RTN-103
Procedure for creating a butler repository at FrDF for ComCam multisite campaigns#
Abstract
In this note we document the required input datasets and the procedure we followed at the Rubin French Data Facility (FrDF) for creating and populating a butler repository for the needs of ComCam multisite campaigns. This note is base on DM-48746.
Introduction#
Input Datasets#
SkyMap#
Skymap used was /pbs/throng/lsst/users/byanny/skymaps/lsst_cells_v1.skymap.config. More details on the skymap can be found in the issue DM-46717.
Raw images#
For the ComCam multisite butler repository we use the 16000 exposures raw images produced during the LSSTComCam campaign (about 16000 exposures). Raw exposures are registered in Rucio in the raw scope, in a dataset named Dataset/LSSTComCam/raw/<date>, where <date> is the date where the exposure has been acquired. They are automatically replicated at FrDF and are located in davs://ccdavrubinint.in2p3.fr:2880/pnfs/in2p3.fr/lsst/instrument/raw/LSSTComCam/. To facilitate ingestion, a metadata file _index.json has been generated for each exposure using the astrometadata package, and uploaded in the same directory as the exposure files.
Calibration data#
LSSTComCam calibration data are located at USDF in the /repo/main butler repository. The list of calibrations to ingest is the following:
### curated calibrations ### * DM-48650
Each item is a ticket ($TICKET) that corresponds to a calibration collection (COLLECTION=$INSTRUMENT/calib/$TICKET), and requires an export.yaml to be ingested. These files can be found at USDF in the directory /sdf/data/rubin/shared/calibration_archive:
cd /sdf/data/rubin/shared/calibration_archive
rg -l $TICKET TAXICAB-* | grep export.yaml |& head -1
For instance:
rg -l DM-48520 TAXICAB-* | grep export.yaml |& head -1
./TAXICAB-23/LSSTComCam.calibs.20250213a/export.yaml
These files can be manually retrieved through ssh, although they will eventually be managed by Rucio.
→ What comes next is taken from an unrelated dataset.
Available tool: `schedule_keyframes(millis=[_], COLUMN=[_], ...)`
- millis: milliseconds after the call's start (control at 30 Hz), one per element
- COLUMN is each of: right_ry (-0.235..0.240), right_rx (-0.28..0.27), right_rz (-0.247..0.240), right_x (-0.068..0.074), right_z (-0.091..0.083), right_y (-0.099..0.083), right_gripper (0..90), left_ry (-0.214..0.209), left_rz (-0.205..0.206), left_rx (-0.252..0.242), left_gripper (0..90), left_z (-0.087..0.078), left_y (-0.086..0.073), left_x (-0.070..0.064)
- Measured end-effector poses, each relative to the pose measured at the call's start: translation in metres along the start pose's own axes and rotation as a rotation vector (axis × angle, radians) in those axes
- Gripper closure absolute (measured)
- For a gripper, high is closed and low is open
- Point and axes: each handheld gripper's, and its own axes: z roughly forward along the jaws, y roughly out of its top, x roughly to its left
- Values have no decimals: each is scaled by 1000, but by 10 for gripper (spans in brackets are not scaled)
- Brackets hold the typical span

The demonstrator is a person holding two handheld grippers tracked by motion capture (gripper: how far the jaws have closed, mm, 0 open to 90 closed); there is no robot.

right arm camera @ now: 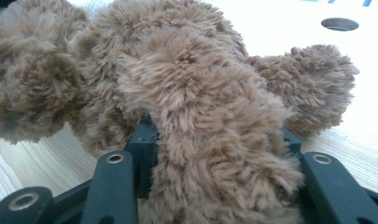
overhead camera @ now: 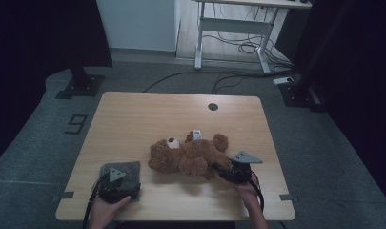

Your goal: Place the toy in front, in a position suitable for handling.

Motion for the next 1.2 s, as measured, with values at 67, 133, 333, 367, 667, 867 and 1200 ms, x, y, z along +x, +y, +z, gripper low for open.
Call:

Each collection is registered in Rucio in the ancillary scope using the following command:
rucio-register data-products \
-s 10 \
-C /sdf/data/rubin/shared/calibration_archive/rucio/main-calib-config.yaml \
-r /repo/main \
-t $dstype \
-c $COLLECTION \
-d $DATASET
rucio did update --close ancillary:$DATASET
where $dstype is the dataset type (dstyps in our case), $COLLECTION is the collection name as defined above, and $DATASET is the dataset name: Dataset/LSSTComCam/$dstype/$TICKET.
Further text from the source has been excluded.